| EXERCISE BRIEF |
Find each line below containing the word "camera" and copy it.

| THE DATA |
□ □ □
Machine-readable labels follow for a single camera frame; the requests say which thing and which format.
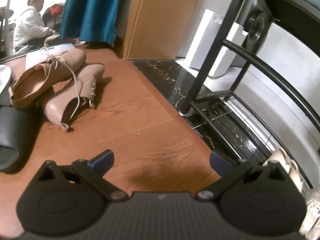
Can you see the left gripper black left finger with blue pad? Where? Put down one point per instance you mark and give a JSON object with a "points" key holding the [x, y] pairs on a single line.
{"points": [[92, 171]]}

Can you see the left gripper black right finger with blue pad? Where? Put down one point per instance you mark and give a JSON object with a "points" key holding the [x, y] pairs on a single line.
{"points": [[230, 171]]}

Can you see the cream sandal right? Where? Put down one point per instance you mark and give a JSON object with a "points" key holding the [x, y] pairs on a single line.
{"points": [[296, 177]]}

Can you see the lower beige lace-up shoe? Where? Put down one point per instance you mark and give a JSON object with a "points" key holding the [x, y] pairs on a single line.
{"points": [[60, 107]]}

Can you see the beige lace-up shoe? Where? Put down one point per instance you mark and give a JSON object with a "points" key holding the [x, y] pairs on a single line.
{"points": [[39, 78], [60, 107]]}

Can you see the front black slide sandal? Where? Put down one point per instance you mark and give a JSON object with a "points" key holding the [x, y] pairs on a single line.
{"points": [[18, 134]]}

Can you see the white sneaker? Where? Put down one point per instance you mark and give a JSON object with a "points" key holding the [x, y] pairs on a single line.
{"points": [[310, 225]]}

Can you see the upper beige lace-up shoe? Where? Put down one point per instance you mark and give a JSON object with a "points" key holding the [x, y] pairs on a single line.
{"points": [[39, 78]]}

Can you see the purple white flat scale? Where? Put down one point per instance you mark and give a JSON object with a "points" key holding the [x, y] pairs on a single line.
{"points": [[35, 57]]}

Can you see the white round stand base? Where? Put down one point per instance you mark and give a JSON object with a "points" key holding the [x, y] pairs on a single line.
{"points": [[5, 77]]}

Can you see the black speaker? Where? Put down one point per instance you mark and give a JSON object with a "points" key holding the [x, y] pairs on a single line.
{"points": [[255, 22]]}

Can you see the person in white jacket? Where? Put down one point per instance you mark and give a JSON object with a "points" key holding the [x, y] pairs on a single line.
{"points": [[30, 28]]}

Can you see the teal curtain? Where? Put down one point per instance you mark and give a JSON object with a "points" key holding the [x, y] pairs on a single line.
{"points": [[90, 20]]}

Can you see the leaning mirror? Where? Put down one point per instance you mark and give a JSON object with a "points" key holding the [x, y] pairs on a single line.
{"points": [[51, 13]]}

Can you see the black metal shoe rack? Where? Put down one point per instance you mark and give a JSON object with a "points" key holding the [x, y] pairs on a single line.
{"points": [[277, 88]]}

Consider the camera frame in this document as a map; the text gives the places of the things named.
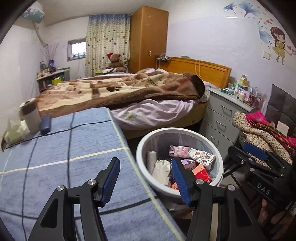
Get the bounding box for pink bed sheet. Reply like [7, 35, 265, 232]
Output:
[111, 99, 196, 131]

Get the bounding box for beige brown tumbler cup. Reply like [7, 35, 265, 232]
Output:
[20, 98, 41, 134]

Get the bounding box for dark grey chair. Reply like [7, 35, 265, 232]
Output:
[265, 84, 296, 138]

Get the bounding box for floral quilted clothes pile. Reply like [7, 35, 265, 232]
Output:
[232, 110, 295, 164]

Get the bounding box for wooden bed headboard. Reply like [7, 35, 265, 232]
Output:
[159, 57, 231, 88]

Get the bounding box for paper bag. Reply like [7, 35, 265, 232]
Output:
[188, 148, 216, 170]

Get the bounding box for wall air conditioner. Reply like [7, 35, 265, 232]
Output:
[22, 1, 45, 24]

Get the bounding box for teddy bear red hat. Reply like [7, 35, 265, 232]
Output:
[107, 52, 126, 72]

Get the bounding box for bottles on nightstand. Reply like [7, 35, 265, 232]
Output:
[220, 74, 266, 110]

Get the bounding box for blue checked table cloth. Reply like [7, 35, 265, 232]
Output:
[1, 108, 185, 240]

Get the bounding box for tissue pack yellow green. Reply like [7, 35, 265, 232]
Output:
[3, 119, 29, 145]

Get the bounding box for purple milk carton box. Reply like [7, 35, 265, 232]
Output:
[181, 158, 196, 170]

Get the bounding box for right hand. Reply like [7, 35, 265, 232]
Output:
[257, 198, 287, 225]

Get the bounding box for window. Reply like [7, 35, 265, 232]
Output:
[67, 38, 87, 61]

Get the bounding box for dark blue glasses case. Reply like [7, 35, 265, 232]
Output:
[39, 114, 52, 135]

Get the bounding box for cluttered side desk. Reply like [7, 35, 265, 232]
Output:
[37, 68, 70, 93]

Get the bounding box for orange red box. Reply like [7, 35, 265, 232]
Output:
[192, 164, 212, 183]

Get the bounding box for cartoon girl wall sticker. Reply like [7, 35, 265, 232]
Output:
[257, 19, 295, 66]

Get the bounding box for brown bear pattern blanket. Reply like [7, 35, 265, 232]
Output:
[21, 68, 206, 119]

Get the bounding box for vase with purple branches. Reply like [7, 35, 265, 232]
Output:
[41, 43, 59, 68]

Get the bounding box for patterned curtain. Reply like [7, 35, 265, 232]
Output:
[85, 14, 132, 77]

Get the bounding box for white towel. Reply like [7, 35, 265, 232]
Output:
[147, 151, 157, 174]

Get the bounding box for grey drawer nightstand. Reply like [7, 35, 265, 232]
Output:
[199, 88, 252, 159]

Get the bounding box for wooden wardrobe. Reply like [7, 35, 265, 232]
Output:
[128, 6, 169, 73]

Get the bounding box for white trash bin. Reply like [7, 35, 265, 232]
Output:
[135, 126, 224, 198]

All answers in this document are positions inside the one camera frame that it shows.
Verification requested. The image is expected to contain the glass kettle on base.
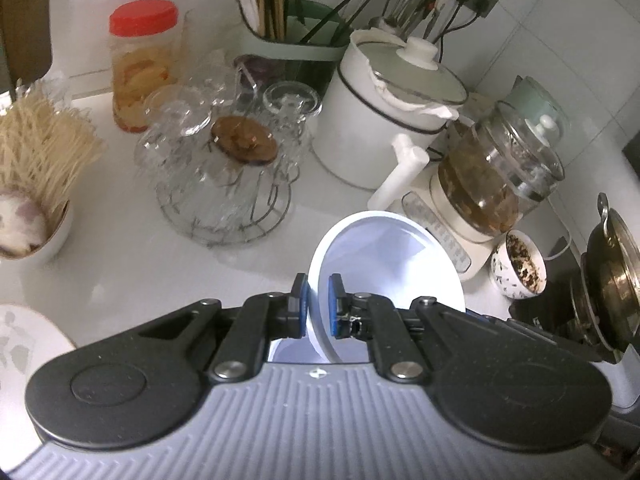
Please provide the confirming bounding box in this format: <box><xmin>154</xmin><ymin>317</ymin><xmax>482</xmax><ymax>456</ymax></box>
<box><xmin>368</xmin><ymin>76</ymin><xmax>570</xmax><ymax>281</ymax></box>

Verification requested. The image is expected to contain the green chopstick holder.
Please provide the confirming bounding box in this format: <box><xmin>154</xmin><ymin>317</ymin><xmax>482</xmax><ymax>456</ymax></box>
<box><xmin>226</xmin><ymin>0</ymin><xmax>350</xmax><ymax>94</ymax></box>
□ □ □
| RESPONSE |
Machine-readable labels follow for a single camera frame; the requests say which thing and which format.
Consider the camera frame in this document as a map; the text gives the places of the things named.
All answers in this document are positions inside the one camera frame that it shows.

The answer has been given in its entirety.